El albañil malabarista

La Z Jazz Band acompañando a los actores Javier Rosado y Javier Uriarte. :: hoy/
La Z Jazz Band acompañando a los actores Javier Rosado y Javier Uriarte. :: hoy

Se estrena 'Workers 1929', teatro, circo, cine mudo y dixieland

J. R. ALONSO DE LA TORRE

El pasado viernes, cambié los mítines políticos por el teatro de verdad. Me fui a La Nave del Duende, un sitio distinto, junto a la charca de Casar de Cáceres, donde los cómicos viven, ensayan y estrenan. Esa tarde tocaba ensayo general de un espectáculo que me habían recomendado para relajarme tras el chute infernal de 15 días de mítines.

Así que llegué a La Nave, me senté en la grada, me relajé y, mientras comenzaba o no el ensayo, me quedé completamente dormido. Me despertaron las notas de una banda de dixieland y me quedé perplejo ante el espectáculo al que estaba asistiendo. Ya no dormí más y la mezcla de música, circo y teatro, que se desarrollaba sobre el escenario, me envolvió, me sosegó y me ayudó a recuperar la armonía perdida.

El pasado viernes descubrí 'Workers 1929', un espectáculo total y nuevo en Extremadura por mezclar por primera vez la música de jazz, dixieland y blues en directo con el circo, la estética del cine mudo y el puro teatro. Se trata de una producción de Z Teatro, compañía fundada en Coria en el año 2003, que se estrena mañana viernes en el festival 'Nosolocirco' de Navalmoral de la Mata.

«Somos una compañía humilde, pero no nos falta trabajo», reconoce Javier Rosado. Él y Javier Uriarte protagonizan 'Workers 1929'. «La actividad teatral está empezando a florecer un poco. Se ha perdido el miedo a invertir en cultura», se anima el actor. El espectáculo es un magnifico concierto de la Z Jazz Band, que interpreta 31 piezas a lo largo de la representación. La música no deja de sonar ni un momento, acompañando la representación de una fábula sobre la amistad ambientada en el 'crac del 29', un tiempo en el que la crisis y la construcción también fueron de la mano, como en el crac de 2009.

Los dos Javier, Rosado y Uriarte, un magnate y un albañil, que acaban unidos y trabajando en una obra, manipulan con destreza malabar palas, poleas, ladrillos, cubos y demás aparataje de albañilería. La música va marcando el ritmo de los actores y viceversa, en un proceso de complicado engranaje. «Los finales musicales deben ser secos, concretos. Hay que empastar todo muy bien y dominar la estructura para divertirse. Venga, a tope, que vamos a grabarlo en vídeo. El ensayo general que saldrá mal será mañana, el de hoy ha de ser perfecto», maneja la directora del espectáculo las claves de la motivación.
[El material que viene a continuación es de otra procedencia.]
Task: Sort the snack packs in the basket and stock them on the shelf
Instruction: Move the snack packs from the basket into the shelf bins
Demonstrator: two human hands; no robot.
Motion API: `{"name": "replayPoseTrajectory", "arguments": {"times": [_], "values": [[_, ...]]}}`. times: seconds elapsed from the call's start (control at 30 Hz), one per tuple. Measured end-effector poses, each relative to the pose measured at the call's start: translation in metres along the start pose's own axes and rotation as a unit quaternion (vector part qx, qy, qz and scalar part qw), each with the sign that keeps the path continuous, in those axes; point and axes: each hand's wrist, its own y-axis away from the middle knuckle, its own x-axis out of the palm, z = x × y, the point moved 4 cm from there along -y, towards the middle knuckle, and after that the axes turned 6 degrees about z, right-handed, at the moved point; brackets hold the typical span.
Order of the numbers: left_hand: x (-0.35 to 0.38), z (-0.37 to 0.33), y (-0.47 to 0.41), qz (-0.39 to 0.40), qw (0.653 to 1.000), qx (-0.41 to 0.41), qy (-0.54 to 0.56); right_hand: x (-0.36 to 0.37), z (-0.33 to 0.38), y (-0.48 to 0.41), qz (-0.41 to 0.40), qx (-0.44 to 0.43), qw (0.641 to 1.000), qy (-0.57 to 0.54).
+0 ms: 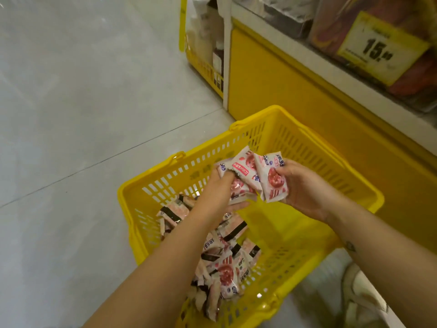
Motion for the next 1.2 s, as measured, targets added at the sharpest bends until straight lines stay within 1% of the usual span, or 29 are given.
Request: {"name": "replayPoseTrajectory", "arguments": {"times": [0.07, 0.13, 0.23, 0.3, 0.33, 0.37, 0.4, 0.5, 0.63, 0.7, 0.77, 0.83, 0.9, 0.97, 1.0, 1.1, 1.2], "values": [[0.003, -0.019, 0.008, 0.019, 0.999, 0.0, 0.036, 0.003, 0.021, 0.011, 0.005, -0.011, 0.999, 0.038], [0.004, -0.036, 0.016, 0.055, 0.998, -0.013, 0.04, 0.008, 0.047, 0.027, 0.027, -0.007, 0.996, 0.082], [0.009, -0.066, 0.035, 0.113, 0.993, -0.035, -0.02, 0.017, 0.084, 0.054, 0.069, 0.009, 0.981, 0.181], [0.019, -0.084, 0.048, 0.141, 0.987, -0.04, -0.059, 0.027, 0.106, 0.069, 0.083, -0.005, 0.972, 0.22], [0.026, -0.093, 0.055, 0.145, 0.987, -0.041, -0.061, 0.032, 0.117, 0.078, 0.084, -0.019, 0.968, 0.235], [0.033, -0.101, 0.061, 0.164, 0.983, -0.03, -0.08, 0.038, 0.126, 0.086, 0.082, -0.034, 0.964, 0.249], [0.042, -0.109, 0.069, 0.194, 0.977, -0.03, -0.084, 0.042, 0.134, 0.095, 0.081, -0.05, 0.961, 0.26], [0.068, -0.133, 0.094, 0.287, 0.956, -0.053, -0.025, 0.05, 0.154, 0.123, 0.07, -0.107, 0.955, 0.268], [0.095, -0.163, 0.122, 0.359, 0.932, -0.039, 0.0, 0.058, 0.173, 0.161, 0.056, -0.2, 0.951, 0.231], [0.107, -0.175, 0.133, 0.366, 0.93, -0.023, -0.003, 0.063, 0.181, 0.179, 0.044, -0.23, 0.947, 0.219], [0.123, -0.187, 0.141, 0.345, 0.939, -0.003, 0.007, 0.066, 0.19, 0.197, 0.014, -0.259, 0.942, 0.211], [0.138, -0.197, 0.145, 0.316, 0.947, 0.011, 0.048, 0.066, 0.196, 0.213, -0.043, -0.299, 0.935, 0.184], [0.154, -0.207, 0.149, 0.295, 0.95, 0.037, 0.1, 0.063, 0.196, 0.227, -0.111, -0.333, 0.927, 0.134], [0.172, -0.218, 0.154, 0.275, 0.949, 0.078, 0.135, 0.061, 0.192, 0.238, -0.165, -0.351, 0.919, 0.074], [0.182, -0.223, 0.156, 0.261, 0.95, 0.104, 0.138, 0.06, 0.19, 0.242, -0.18, -0.358, 0.915, 0.046], [0.218, -0.233, 0.165, 0.246, 0.941, 0.192, 0.13, 0.061, 0.192, 0.261, -0.187, -0.374, 0.908, 0.009], [0.249, -0.242, 0.179, 0.279, 0.926, 0.223, 0.12, 0.058, 0.205, 0.289, -0.156, -0.396, 0.905, 0.02]]}}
Carmen Galarza es la responsable de la dramaturgia y la dirección. Motiva antes del ensayo y es implacable al acabar. Llama chicos a los actores y también a Lalo González, Javier Granados, José Luis Naranjo y Jaime Naranjo, los músicos.

El espectador de 'Workers 1929' no deja de balancear sus pies, se asombra con los malabarismos, los equilibrios imposibles, los saltos y las sorpresas. Y todo sin hablar, con claves de cine mudo y resonancias de andamios neoyorkinos con obreros sentados ajenos al vacío.

La historia es sencilla: el rico se arruina con el crac y se iguala al albañil. Al final, vuelve a enriquecerse, pero ya es amigo del obrero y no se distancia de él. Una trama simple, una música que empapa y anima y una narrativa que se apoya en el gesto y en la ironía. Jesús Avís y Francisco Cordero diseñan la iluminación, Eloísa Serrano es la ayudante de producción, Cristina Fernández ayuda en la dirección y Denis Rafter presta su voz para las locuciones. Entre todos consiguen poner en pie un espectáculo para teatros, calle, festivales de jazz o salas de conciertos, o sea, 70 minutos que se pasan volando y te dejan con la sonrisa en la boca y la alegría en el resto del cuerpo.